CIMU SicóA Câmara de Pombal vai investir mais de 2,1 milhões de euros na construção do Centro de Interpretação e Museu na serra de Sicó. A obra foi adjudicada ontem, em reunião do executivo, na qual o presidente da autarquia, Diogo Mateus, enalteceu a importância do equipamento para a promoção do turismo de natureza e investigação.

A construir na pequena aldeia dos Poios, na freguesia da Redinha, numa zona integrada no Sítio Sicó-Alvaiázere da Rede Natura 2000, o CIMU Sicó apresenta-se como uma estrutura onde sobressaem três volumes circulares, forma associada à natureza, sendo grande parte da estrutura “camuflada” no terreno.

O equipamento disponibilizará de um espaço museológico, assim como de uma área de alojamento com 60 camas divididas por quatro camaratas, mais três quartos duplos, havendo ainda um auditório e espaços para a realização de palestras, acções de formação, projecção de filmes ou exposições, além de um laboratório ou um ponto de venda ao público de produtos da marca Sicó.

Jorge Claro, vereador eleito pelo PS, aproveitou para revelar as suas “dúvidas” quanto à “viabilização do projecto” entendendo que o mesmo “está muito vocacionado para uma função” que não para um “determinado extracto social” que “o poderia rentabilizar”.

No entanto, o presidente da autarquia considera que a “filosofia” que esteve na base do projecto “nunca foi a de ser um hotel”, mas sim de um “centro de interpretação e museu” e agora, também, “como base de um futuro geoparque na Serra de Sicó”, cuja proposta está a ser estudada ao nível da associação Terras de Sicó.

Segundo Diogo Mateus, aquele equipamento, que deverá estar concluído durante o ano de 2015, resulta de um “projecto atípico” relativamente a outras obras públicas promovidas pelo município, pelo que “teve muitas horas de reflexão”.

Por sua vez, em declarações à agência Lusa, Pedro Murtinho, vereador com a gestão das obras públicas, refere que o CIMU Sicó pretende, também, “fomentar acções de conservação da grande biodiversidade” que a zona contempla e divulgar o património histórico da região, “contribuindo para a sua valorização”.

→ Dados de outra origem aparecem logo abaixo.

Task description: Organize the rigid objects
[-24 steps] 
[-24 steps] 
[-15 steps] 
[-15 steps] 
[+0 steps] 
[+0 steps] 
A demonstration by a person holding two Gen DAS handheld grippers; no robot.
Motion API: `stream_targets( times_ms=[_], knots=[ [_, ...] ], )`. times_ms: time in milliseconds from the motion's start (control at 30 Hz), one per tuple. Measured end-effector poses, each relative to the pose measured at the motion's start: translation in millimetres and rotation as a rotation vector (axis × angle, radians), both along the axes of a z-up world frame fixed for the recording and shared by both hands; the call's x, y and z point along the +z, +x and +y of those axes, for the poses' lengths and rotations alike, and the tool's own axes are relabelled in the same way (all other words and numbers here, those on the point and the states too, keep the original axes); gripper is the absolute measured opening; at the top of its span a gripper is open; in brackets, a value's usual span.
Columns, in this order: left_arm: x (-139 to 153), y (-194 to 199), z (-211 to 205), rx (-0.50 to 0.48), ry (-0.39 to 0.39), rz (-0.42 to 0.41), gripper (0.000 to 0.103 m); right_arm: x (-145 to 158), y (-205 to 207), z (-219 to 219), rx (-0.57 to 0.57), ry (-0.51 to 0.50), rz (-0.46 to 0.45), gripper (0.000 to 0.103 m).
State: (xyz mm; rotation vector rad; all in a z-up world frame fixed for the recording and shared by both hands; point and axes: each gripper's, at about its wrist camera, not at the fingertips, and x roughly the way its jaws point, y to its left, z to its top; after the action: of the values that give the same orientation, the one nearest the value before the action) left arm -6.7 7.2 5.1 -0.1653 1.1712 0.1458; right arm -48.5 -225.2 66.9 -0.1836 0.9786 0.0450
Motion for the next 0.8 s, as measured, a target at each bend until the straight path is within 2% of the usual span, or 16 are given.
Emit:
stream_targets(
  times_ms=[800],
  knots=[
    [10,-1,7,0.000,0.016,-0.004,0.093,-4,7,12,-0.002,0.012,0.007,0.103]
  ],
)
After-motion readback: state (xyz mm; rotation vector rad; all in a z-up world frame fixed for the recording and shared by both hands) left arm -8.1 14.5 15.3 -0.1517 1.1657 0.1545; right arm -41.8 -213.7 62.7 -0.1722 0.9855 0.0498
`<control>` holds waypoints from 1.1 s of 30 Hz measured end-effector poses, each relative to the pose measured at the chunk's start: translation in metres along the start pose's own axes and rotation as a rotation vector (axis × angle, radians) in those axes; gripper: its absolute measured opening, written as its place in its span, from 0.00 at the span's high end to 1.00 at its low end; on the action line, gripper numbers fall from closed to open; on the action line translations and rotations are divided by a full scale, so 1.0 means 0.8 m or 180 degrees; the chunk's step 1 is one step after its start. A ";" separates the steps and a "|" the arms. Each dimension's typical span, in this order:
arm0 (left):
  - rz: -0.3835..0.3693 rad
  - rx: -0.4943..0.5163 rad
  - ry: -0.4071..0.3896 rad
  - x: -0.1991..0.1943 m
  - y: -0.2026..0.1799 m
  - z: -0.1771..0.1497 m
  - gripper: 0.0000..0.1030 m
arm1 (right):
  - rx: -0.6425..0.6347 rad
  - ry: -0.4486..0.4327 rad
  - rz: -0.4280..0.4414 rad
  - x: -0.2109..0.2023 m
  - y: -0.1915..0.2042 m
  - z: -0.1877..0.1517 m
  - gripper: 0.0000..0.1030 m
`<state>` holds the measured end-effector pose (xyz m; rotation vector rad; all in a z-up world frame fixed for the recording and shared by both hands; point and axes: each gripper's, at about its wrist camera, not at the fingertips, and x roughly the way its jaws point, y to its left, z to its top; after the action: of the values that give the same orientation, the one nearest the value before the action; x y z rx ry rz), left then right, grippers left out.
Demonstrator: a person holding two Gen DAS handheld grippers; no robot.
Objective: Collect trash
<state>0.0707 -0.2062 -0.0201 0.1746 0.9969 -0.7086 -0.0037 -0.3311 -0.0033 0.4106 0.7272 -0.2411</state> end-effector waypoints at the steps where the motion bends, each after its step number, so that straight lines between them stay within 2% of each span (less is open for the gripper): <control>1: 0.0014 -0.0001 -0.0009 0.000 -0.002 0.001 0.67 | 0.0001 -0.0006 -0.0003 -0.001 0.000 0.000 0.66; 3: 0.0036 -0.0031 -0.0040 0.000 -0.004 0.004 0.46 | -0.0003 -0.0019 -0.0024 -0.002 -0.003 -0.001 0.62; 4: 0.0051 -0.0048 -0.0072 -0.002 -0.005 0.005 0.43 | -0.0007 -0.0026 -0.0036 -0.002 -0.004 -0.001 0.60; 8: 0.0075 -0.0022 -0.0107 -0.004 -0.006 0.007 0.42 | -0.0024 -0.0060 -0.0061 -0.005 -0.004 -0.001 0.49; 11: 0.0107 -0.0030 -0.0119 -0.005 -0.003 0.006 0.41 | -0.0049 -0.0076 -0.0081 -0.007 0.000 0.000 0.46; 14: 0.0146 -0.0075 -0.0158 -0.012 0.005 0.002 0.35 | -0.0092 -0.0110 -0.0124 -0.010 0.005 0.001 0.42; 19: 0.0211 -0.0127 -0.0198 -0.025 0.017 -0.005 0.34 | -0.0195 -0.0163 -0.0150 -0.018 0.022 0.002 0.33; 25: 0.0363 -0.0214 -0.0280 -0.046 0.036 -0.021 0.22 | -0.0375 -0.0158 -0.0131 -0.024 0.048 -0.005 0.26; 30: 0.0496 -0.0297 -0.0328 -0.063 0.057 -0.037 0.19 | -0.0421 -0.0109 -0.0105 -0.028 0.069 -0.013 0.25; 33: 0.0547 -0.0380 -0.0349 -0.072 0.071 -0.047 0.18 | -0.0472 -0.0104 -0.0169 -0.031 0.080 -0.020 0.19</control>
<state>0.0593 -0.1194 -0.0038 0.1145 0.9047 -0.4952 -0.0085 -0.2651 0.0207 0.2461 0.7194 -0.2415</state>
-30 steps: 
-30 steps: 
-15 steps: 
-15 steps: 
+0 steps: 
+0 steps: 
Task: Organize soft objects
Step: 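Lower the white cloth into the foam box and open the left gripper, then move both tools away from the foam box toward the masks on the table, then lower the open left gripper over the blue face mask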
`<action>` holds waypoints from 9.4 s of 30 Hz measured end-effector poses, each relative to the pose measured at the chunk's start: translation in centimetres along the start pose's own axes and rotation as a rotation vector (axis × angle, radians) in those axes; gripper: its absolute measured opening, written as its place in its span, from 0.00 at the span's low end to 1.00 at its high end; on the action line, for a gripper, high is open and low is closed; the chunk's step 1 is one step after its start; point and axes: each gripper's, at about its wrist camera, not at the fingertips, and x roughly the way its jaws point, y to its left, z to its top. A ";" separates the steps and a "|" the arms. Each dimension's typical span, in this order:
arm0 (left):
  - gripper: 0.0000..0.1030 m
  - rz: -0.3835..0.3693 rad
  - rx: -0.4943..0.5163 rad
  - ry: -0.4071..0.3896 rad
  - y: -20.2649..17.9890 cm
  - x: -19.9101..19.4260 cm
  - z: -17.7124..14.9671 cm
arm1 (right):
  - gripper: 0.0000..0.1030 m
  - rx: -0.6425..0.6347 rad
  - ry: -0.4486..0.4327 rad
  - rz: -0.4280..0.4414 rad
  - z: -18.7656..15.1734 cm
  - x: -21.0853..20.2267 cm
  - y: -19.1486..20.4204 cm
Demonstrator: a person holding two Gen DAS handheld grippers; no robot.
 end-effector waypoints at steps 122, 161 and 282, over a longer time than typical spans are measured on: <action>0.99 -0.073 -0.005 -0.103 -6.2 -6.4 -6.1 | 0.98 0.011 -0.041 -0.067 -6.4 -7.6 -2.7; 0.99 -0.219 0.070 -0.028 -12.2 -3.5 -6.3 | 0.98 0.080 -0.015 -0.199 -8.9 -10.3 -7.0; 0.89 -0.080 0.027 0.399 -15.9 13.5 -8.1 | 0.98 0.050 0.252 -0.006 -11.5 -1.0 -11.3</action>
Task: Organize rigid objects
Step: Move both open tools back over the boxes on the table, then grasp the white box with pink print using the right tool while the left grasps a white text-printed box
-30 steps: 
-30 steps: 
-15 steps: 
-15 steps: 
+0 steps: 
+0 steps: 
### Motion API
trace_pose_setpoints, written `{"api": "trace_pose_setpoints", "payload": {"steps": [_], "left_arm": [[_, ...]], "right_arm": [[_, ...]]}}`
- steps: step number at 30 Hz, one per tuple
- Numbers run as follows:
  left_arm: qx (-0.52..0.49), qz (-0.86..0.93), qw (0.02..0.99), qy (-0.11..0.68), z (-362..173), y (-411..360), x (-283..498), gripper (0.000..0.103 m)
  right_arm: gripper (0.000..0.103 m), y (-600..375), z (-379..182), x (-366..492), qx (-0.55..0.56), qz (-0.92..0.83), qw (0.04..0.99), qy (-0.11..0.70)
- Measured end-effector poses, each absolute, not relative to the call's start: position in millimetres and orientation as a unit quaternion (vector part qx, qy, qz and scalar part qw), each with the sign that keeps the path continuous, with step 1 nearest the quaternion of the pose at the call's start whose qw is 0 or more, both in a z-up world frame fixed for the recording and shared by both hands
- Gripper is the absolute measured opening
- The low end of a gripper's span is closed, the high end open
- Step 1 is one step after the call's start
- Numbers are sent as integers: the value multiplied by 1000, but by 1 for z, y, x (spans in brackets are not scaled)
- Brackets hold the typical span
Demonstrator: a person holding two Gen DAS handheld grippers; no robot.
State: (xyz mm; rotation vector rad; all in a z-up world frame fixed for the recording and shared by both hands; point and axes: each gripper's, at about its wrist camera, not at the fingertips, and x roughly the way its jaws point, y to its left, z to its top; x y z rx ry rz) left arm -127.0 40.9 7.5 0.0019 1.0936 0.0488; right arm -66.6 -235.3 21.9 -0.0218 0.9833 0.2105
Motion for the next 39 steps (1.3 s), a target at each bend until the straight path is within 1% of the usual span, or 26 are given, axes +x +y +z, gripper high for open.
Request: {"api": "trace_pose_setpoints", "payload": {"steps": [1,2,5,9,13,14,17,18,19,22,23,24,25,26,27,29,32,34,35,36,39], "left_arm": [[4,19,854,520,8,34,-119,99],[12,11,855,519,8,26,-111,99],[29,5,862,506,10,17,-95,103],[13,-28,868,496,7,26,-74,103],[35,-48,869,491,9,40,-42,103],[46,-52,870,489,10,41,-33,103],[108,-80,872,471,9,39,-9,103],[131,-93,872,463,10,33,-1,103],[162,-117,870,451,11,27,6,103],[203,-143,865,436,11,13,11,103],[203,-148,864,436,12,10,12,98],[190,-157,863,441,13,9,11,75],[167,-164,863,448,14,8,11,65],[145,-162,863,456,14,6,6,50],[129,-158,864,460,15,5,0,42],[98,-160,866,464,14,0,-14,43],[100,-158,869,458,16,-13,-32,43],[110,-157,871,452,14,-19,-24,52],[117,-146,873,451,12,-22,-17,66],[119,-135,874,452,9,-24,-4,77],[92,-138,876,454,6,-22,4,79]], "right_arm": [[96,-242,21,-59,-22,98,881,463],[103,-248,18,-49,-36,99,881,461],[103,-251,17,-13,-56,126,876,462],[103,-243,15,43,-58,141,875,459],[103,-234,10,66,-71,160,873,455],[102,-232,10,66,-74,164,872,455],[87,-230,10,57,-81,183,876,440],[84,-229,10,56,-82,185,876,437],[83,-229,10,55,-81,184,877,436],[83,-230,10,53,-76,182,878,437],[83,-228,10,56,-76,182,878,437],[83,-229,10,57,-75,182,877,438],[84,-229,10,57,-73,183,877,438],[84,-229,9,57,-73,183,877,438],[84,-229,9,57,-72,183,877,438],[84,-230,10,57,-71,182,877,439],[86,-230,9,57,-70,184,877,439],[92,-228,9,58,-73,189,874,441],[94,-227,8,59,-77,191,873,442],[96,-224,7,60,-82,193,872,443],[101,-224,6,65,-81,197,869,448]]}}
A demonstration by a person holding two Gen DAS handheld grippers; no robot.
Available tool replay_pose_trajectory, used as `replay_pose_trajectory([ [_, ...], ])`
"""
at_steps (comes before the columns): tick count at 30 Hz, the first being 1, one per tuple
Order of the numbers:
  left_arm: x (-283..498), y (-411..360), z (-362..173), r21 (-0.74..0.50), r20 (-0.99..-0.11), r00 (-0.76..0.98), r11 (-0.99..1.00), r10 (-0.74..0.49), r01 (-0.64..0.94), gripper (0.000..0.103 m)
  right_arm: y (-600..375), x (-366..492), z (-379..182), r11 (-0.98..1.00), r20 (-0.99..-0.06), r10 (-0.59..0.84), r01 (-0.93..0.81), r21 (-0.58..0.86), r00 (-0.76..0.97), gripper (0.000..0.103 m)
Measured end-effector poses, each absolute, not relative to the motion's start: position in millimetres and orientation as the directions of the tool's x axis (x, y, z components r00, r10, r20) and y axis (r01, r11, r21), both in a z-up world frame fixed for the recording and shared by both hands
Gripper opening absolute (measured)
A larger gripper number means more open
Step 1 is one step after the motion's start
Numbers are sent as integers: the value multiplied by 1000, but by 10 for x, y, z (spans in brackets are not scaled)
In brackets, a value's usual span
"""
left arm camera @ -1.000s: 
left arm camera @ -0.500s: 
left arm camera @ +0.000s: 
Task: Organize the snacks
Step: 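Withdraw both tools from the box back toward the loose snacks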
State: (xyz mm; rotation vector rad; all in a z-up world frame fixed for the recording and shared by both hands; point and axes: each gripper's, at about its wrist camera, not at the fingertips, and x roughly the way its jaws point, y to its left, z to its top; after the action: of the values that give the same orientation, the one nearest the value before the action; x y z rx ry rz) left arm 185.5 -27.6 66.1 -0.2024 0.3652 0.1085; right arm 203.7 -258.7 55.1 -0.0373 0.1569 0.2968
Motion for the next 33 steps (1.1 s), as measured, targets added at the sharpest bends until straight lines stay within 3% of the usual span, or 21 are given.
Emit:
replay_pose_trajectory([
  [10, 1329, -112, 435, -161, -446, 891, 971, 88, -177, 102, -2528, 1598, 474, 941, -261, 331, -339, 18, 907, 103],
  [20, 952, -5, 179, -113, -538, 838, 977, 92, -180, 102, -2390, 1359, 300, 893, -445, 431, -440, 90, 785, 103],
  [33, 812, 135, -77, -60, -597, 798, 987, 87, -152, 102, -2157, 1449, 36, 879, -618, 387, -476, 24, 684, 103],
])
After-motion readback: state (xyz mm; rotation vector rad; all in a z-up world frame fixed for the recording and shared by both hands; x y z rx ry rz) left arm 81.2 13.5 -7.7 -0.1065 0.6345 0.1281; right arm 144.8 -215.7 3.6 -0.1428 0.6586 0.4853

Já o museu vai ter uma “vertente mais arqueológica”, apontou o vereador, adiantando existirem “alguns vestígios arqueológicos que estão identificados”, pelo que passará a haver “um espaço para os guardar e expor de uma forma digna”.

“Este é um investimento nosso, mas uma janela para criar parcerias com algumas entidades, não só ao nível da gestão do espaço, como da organização de eventos”, considerou ainda Pedro Murtinho.